WORK ITEM =>
Across the following data, state how many lines include the word "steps". Provide the number alone.

DATA SHOWN =>
---

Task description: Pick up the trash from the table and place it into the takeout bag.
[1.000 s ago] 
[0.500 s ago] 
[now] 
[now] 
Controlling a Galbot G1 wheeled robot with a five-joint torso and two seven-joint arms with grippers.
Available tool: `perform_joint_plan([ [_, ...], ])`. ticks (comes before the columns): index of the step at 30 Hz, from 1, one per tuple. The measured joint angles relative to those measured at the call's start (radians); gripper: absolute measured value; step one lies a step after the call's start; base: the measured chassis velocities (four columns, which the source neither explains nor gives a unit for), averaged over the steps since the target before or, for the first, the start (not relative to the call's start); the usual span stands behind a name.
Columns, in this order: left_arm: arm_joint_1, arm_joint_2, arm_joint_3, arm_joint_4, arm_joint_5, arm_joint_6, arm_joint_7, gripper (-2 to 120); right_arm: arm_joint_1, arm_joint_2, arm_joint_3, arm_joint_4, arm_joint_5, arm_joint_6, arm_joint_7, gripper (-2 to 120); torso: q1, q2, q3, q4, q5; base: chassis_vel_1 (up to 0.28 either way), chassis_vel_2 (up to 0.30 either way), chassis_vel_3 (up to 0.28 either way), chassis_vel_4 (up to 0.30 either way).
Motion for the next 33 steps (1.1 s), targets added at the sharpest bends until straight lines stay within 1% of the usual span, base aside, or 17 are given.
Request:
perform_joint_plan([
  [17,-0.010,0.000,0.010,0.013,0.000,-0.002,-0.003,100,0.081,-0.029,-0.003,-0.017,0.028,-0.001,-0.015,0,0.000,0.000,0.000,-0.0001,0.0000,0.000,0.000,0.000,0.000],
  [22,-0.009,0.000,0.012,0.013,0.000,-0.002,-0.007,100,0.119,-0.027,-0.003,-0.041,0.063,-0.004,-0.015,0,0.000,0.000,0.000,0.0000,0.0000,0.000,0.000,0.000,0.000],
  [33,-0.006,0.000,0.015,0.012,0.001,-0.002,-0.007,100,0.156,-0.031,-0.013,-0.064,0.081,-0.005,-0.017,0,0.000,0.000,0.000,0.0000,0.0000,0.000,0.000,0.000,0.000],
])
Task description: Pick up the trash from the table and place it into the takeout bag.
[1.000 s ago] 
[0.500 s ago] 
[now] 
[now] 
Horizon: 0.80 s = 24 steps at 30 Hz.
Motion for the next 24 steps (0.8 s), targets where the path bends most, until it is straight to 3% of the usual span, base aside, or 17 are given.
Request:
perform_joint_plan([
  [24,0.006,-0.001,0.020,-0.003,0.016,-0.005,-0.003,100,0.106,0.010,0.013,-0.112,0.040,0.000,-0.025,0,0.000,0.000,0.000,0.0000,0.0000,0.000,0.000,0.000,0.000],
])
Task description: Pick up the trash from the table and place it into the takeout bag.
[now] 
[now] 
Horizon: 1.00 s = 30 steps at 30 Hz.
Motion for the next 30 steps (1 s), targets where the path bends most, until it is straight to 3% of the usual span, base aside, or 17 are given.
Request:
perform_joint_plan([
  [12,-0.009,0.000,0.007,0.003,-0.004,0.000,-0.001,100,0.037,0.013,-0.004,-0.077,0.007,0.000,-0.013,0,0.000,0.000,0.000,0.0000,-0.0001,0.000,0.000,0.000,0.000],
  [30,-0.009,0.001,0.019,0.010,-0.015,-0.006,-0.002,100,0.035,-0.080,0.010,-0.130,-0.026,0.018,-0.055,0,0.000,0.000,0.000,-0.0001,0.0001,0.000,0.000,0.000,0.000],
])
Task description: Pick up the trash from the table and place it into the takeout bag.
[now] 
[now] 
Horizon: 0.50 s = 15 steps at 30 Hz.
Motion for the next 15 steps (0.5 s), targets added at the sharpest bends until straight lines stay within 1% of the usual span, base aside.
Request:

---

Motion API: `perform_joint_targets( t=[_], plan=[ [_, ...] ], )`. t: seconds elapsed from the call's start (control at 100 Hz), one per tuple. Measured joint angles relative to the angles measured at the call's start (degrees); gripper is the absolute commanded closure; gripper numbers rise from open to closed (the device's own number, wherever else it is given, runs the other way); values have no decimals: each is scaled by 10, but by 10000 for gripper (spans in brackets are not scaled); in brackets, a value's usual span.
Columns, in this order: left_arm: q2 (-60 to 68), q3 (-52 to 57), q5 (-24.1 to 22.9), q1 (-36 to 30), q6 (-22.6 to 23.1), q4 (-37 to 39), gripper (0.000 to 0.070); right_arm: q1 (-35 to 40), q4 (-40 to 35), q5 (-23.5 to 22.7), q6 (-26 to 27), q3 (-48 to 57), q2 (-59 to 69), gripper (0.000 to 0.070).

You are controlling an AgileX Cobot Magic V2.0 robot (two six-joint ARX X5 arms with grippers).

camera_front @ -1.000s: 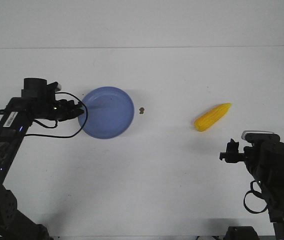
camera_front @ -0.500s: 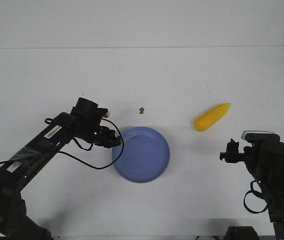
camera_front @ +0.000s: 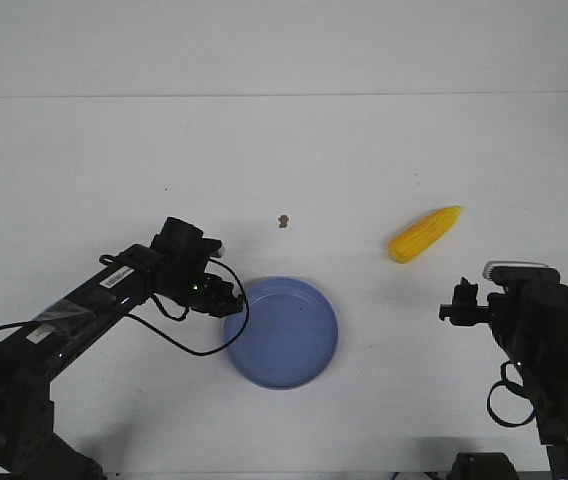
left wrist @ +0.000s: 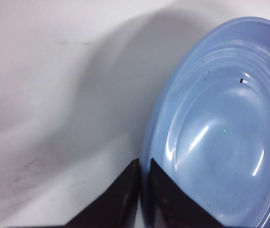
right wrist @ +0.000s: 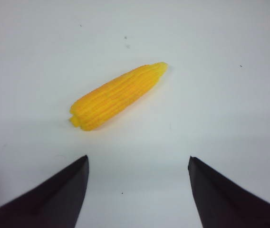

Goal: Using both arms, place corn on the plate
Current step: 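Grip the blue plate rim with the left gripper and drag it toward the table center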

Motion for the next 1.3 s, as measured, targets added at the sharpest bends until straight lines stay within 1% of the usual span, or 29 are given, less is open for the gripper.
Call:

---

WRITTEN REPLY =>
8